Insomma, non siamo di certo di fronte ad un Mario Kart. Qua, per forza di cose, non si guida da subito come provetti piloti da Formula 1, né tantomeno è possibile ottenere già dalle prime gare una sufficiente padronanza del mezzo. Anzi, proprio le prime gare saranno quelle da superare a denti stretti e grugno ben determinato: il sistema di controllo vi sembrerà impossibile, sballato e persino mal calibrato, eppure basterà prenderci la mano per poter poi godere di Donkey Kong Jet Race in tutto il suo (nascosto) splendore.

Non arrendetevi, perché superato l’ostacolo iniziale e presa confidenza col Wiimote, arriva infine il divertimento. Le gare saranno sempre più facili, vorrete alzare il livello di difficoltà e cimentarvi su nuovi percorsi.

Inoltre, nonostante questo capriccio iniziale, Donkey Kong Jet Race si rivela anche un buonissimo titolo multiplayer. Purtroppo anche in questo versante troviamo lacune più o meno gravi (perché se si affronta il torneo in 2 gli avversari scendono da 8 a 4? E perché non è presente la Nintendo Wi-Fi Connection), ma in generale galleggiamo su livelli discreti.

 

ECHI DI UN TEMPO LONTANO

Parlando infine della realizzazione tecnica, anche sotto questo profilo il titolo si divide in due aspetti. Da un lato abbiamo infatti una serie di circuiti ottimamente caratterizzati e perfettamente in tema con la serie Donkey Kong Country (la giungla vergine e le montagne innevate offrono alcuni scorci degni di mettere il gioco in pausa per osservarli al meglio), dall’altro un motore tecnico che mostra tutti gli anni che ha senza nasconderli ed un livello di dettaglio che avrebbe fatto storcere il naso anche su GameCube. E come se ciò non bastasse, qua e là si notano invece effetti di prim’ordine, come il corso d’acqua della giungla che diventa dorato quando riflette i raggi del sole, o i dettagliati fondali marini che vi accoglieranno nelle sezioni subacquee di Mari Placidi.
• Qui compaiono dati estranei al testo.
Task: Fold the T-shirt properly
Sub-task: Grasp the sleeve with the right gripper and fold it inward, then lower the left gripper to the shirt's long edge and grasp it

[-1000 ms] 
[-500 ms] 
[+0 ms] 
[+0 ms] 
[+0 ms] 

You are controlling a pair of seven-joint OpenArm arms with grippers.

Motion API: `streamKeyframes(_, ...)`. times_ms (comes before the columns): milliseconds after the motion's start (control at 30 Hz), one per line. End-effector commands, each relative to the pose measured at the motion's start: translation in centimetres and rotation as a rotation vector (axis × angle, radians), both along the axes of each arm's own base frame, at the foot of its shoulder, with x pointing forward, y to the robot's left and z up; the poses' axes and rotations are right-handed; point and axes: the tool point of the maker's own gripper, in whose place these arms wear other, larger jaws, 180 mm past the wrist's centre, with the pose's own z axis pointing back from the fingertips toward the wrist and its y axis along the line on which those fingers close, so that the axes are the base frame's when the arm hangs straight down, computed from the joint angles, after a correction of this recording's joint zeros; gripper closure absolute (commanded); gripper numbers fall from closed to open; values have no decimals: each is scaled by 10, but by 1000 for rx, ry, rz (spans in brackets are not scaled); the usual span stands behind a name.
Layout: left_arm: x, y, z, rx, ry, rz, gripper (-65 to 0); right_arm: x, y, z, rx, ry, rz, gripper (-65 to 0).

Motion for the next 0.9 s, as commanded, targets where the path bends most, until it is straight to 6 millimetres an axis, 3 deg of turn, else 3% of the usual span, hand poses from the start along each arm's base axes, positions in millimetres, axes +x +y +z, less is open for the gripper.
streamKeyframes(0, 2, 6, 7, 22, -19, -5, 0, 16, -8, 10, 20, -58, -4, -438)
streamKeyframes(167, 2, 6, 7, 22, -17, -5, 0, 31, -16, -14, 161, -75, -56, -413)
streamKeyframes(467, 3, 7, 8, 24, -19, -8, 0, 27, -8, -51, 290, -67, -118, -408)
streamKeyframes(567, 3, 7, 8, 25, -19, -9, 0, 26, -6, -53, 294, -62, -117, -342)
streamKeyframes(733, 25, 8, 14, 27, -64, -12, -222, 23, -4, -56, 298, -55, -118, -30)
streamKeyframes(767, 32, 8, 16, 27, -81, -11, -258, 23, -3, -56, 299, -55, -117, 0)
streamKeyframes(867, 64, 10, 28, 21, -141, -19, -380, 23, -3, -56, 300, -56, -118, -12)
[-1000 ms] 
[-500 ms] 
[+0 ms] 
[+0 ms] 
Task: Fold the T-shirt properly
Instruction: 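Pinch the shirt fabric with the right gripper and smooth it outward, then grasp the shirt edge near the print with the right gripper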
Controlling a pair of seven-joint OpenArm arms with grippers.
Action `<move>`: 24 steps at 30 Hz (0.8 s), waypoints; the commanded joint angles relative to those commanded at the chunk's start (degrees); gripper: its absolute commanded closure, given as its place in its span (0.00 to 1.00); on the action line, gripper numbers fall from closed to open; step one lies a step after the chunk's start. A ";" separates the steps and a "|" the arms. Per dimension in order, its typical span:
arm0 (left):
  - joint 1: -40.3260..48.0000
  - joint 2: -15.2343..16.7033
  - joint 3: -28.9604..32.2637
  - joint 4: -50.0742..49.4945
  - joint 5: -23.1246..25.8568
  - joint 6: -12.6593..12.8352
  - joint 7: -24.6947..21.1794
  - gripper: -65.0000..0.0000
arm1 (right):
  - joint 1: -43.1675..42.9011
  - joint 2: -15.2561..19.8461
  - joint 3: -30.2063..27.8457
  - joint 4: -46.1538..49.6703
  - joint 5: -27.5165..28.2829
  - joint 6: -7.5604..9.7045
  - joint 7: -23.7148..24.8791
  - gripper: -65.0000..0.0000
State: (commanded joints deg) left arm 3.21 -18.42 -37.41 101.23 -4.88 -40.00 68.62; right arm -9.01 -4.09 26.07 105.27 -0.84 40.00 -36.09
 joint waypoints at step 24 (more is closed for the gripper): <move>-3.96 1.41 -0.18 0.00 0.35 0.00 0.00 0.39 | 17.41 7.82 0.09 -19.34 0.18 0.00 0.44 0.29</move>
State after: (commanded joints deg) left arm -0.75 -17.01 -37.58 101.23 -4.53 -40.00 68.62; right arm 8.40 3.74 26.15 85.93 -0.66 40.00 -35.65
Insomma, sotto il profilo tecnico Donkey Kong Jet Race oscilla pericolosamente tra risultati discreti ed una insidiosa insufficienza.

Ben più facile da definire, invece, il sonoro, che si assesta quasi sempre su livelli accettabili. Musiche poco ispirate e voci prese di peso (anche se campionate ex novo) da Donkey Kong 64 non rappresentano certo quella qualità alla quale Nintendo solitamente ci ha abituati.

 

GORILLA DIESEL!

Concludendo, se cercate in Donkey Kong Jet Race quella valida alternativa a Mario Kart Wii, inteso come un titolo dal solido gameplay in grado di regalare da subito ingenti dosi di divertimento, allora guardate altrove. Viceversa, se vi rivolgerete a questo gioco tenendo ben a mente i suoi travagliati trascorsi e con la convinzione di non farvi abbattere da un sistema di controllo almeno inizialmente farraginoso e da una realizzazione tecnica un po’ stantia, allora avrete per le mani la chiave che vi permetterà di schiudere l’ultima fatica di Paon e di apprezzarla così in tutta la sua soddisfacente bellezza. Noi, ovviamente, vi consigliamo di tentare quest’ultima via, specie se troverete Jet Race nel cestone delle offerte o in quello dell’usato!